Screening, molecular identification, and evaluation of the nutrient mobilization potential of Fluoride Resistant Bacterial isolates from fluoride-rich rice field: A case from West Bengal, India

Fluoride (F⁻) toxicity has become a significant environmental and public health concern globally. Microbial defluoridation offers a promising approach to restoring soil health, increasing crop yields, and minimizing fluoride bioaccumulation in the food chain. In the present experiment, seven bacteria with varied levels of fluoride resistance were screened out in vitro using tryptone soya agar medium supplemented with different grades of Sodium Fluoride (NaF) from the composite topsoil (0–0.2 m depth) of fluoride-rich rice fields of three blocks (Arsha, Jhalda-I, and Joypur) of the Purulia district, West Bengal, India. Using NCBI- BLAST and 16S rDNA barcode sequence-based molecular phylogeny, the seven isolates were identified as Aeromonas aquatica strain KPNA_FR1 (GenBank Acc. PP957426), Bacillus pumilus strain KPNA_FR2 (GenBank Acc. PP948725), Enterobacter sp. Strain KPNA_FR3 (GenBank Acc. PP948726), Enterobacter ludwigii strain KPNA_FR4 (GenBank Acc.

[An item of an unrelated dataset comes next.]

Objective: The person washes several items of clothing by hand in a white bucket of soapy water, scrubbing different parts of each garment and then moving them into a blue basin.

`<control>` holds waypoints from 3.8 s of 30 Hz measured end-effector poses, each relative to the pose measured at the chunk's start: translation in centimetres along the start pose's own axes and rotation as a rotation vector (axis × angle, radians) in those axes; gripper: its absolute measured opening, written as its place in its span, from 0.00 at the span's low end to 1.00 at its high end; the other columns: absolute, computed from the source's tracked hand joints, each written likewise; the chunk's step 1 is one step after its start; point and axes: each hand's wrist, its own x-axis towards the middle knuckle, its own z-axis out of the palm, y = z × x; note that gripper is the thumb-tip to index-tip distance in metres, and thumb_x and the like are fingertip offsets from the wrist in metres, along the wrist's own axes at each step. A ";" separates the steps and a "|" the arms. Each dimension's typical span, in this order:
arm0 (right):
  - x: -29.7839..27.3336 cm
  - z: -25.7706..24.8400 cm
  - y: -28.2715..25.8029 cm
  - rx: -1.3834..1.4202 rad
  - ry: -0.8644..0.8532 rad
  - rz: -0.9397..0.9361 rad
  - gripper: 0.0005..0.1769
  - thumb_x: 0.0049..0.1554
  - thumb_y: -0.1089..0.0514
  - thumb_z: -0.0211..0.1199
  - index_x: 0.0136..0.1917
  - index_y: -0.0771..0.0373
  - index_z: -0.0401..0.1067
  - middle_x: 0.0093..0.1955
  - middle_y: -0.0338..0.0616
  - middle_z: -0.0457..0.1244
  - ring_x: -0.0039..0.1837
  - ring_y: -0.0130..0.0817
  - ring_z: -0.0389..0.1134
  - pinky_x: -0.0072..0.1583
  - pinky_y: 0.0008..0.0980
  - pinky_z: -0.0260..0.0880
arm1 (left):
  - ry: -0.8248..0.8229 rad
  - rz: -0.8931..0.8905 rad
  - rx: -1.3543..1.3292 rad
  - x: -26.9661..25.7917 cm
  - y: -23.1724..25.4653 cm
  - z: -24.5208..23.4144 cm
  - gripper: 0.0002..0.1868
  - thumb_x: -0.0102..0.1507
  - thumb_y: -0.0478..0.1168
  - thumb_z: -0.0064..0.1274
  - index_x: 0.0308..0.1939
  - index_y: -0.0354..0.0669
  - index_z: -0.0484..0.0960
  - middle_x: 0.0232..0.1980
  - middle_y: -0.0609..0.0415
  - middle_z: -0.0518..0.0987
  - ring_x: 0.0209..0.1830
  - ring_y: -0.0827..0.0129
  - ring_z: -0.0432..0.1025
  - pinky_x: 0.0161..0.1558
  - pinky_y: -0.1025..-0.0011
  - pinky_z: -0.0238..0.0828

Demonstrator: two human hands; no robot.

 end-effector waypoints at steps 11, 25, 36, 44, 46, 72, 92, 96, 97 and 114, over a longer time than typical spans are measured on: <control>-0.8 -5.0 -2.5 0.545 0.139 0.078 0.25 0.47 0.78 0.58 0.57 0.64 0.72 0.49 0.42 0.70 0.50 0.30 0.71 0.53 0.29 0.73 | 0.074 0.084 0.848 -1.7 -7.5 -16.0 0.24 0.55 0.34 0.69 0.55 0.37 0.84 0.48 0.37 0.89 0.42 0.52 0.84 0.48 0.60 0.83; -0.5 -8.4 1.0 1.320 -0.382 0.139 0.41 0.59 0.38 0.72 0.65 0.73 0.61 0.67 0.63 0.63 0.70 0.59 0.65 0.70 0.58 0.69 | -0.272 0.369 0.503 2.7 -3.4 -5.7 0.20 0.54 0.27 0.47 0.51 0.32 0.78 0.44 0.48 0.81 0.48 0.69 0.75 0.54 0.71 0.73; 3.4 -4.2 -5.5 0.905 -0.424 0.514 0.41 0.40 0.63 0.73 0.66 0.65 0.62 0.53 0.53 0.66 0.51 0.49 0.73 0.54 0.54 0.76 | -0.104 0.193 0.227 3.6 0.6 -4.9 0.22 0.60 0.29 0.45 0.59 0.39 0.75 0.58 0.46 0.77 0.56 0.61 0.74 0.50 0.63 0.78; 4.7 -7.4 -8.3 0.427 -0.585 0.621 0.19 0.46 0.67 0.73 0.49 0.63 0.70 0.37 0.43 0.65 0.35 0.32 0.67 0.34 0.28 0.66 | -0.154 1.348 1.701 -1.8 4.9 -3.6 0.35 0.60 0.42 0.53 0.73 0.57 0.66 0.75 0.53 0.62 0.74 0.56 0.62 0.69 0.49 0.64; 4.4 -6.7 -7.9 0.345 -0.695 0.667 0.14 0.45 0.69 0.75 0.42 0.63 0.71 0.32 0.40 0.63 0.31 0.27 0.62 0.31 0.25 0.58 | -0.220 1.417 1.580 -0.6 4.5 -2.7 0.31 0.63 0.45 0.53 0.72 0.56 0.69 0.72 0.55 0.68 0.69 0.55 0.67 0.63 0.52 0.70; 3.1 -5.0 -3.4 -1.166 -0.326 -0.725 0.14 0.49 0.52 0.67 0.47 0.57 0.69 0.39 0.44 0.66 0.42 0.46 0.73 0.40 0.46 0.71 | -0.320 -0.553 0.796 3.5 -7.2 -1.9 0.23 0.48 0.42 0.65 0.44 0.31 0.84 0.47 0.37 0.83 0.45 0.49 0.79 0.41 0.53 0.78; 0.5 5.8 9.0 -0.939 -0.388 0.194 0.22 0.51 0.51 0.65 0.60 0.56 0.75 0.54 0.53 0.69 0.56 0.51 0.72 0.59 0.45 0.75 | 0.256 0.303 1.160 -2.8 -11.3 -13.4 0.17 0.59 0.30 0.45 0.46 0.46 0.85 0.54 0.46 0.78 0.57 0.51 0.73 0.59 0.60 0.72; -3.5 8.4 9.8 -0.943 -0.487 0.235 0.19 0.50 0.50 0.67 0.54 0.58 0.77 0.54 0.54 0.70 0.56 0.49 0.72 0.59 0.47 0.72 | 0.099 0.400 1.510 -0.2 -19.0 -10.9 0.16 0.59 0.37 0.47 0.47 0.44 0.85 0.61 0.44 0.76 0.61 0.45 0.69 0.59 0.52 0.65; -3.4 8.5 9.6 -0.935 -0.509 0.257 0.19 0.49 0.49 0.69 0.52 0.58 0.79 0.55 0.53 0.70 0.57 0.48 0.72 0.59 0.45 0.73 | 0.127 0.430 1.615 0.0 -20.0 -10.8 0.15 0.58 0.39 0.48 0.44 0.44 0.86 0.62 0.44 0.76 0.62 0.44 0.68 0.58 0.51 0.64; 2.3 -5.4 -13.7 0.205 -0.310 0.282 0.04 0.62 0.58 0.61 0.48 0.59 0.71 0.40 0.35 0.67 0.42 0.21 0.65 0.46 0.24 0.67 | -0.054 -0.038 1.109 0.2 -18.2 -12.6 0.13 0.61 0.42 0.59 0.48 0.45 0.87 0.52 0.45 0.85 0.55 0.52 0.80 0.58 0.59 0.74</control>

PP948727), Priestia aryabhattai strain KPNA_FR5 (GenBank Acc. PP948728) Enterobacter sp. strain KPNA_FR6 (GenBank Acc. PP948729), Bacillus pumilus strain and KPNA_FR7 (GenBank Acc. PP948730). Out of these seven isolates, the most Fluoride tolerant bacterium Enterobacter ludwigii strain KPNA_FR4 can tolerate a maximum of 11,250 ppm NaF in vitro and exhibited ~ 78% defluoridation capacity from medium. The plant growth-promoting efficiency of KPNA_FR4 including other isolates concerning the solubilzation of phosphate (123.67 ± 13.41 ppm), potassium (2.49 ± 0.10 ppm) and zinc (50.80 ± 5.38 ppm) have also been reported. Thus, the isolated fluoride-resistant bacteria, having significant potential as fluoride bioremediator and biofertilizers, may be used to mitigate soil fluoride toxicity sustainably and to increase agricultural productivity as well.